There will be some penalty. I have tested it with this repository of 10K commits, and it took about 20 seconds to verify them all (on SSD). I was quite impressed by git scalability to be honest, but I see this can be annoying. Note it only affects the most secure of the modes, where we can expect people to be ready to pay the price in exchange for the increased security. AND, they can very likely do a performance optimization by creating a seal commit (but I have not verified that it will help, and how much).
- Does every commit need to be signed or just the ones that impact the path in the destination? I'm assuming every commit in the repo would need to be signed which is fine but just thinking of folks with mono-repos?
Every commit. We can think of relaxing this in the future, but I am concerned about cross-dir references, so sources from different path can influence the resulting manifests, without being checked for integrity.
- Would it make sense to have a mode called
anywhich would mean all commits need to be signed by someone but we don't need to validate the keys? I'm thinking of open-source projects with hundreds of contributors, for example at Red Hat we have the gitops-catalog (https://github.com/redhat-cop/gitops-catalog) which is currently unsigned but if we were to start signing it folks might want to validate a signature is present but not have to deal with the minutae of who signed it specifically. Similarly for referencing helm charts in git repos that are coming from vendors.
It would be more secure than nothing, but trivially avoidable for motivated attacker 🤷. The great news this can be easily added after this refactor.
@jannfis, @pasha-codefresh, @blakepettersson. thanks for helping me to drive this proposal thus far! There are a number of open questions that I would like to get opinions on.

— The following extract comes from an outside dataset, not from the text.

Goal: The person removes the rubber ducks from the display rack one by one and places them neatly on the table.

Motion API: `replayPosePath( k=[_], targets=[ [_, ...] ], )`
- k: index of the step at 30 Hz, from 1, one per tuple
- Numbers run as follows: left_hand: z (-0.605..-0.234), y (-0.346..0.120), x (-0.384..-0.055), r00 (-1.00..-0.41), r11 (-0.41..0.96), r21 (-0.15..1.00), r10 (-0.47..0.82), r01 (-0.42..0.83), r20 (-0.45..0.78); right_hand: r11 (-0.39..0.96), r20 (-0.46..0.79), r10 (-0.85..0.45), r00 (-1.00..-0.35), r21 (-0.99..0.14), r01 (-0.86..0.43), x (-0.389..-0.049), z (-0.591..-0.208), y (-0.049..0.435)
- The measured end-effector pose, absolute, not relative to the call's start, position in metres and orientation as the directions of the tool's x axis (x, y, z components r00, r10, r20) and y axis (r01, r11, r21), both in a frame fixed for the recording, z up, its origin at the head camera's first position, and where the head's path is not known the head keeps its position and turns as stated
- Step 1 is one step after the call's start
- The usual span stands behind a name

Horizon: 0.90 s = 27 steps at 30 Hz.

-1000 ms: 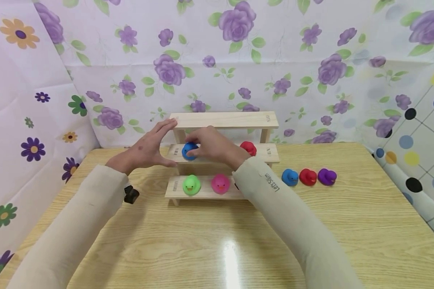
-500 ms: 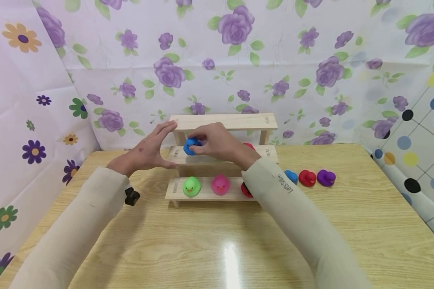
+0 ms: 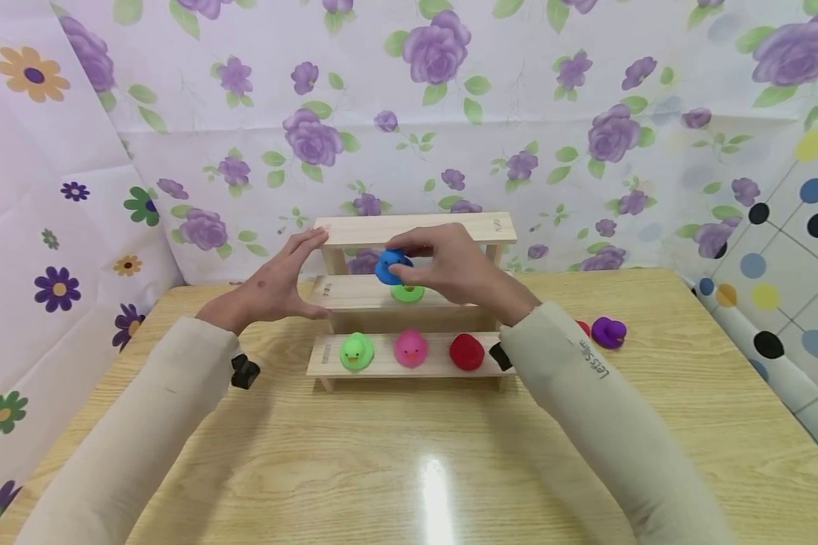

- Policy matching: currently policy can be specified for repo URL glob pattern only. Is there a use-case for using some other criteria? I am thinking of using branch-specific policies. Even when not implemented right away, it can be useful to change the API for enable those in the future. From:
sourceIntegrity:
git:
policies:
- repos:
- "https://github.com/foo/*"
# other policy attributes
to
sourceIntegrity:
git:
policies:
- for:
repo: "https://github.com/foo/*"
branch: "master" # This may be implemented when the need arise, but not with the current API design.
# other policy attributes
- I noticed that resources are generated (and the repository is accessed) before it Argo CD verifies the GPG signatures, or even when it fails. It feels wrong to me as it can cause damage in the repo-server container (plugin source type that executes script from the repo). Is this something we want to reverse, first verify integrity then build manifests? With this implemented, the source integrity "verdict" is available in the repo-server so it will not require any additional gRPC calls, but it would likely require changing in the response, that returns manifests even with source integrity not validated.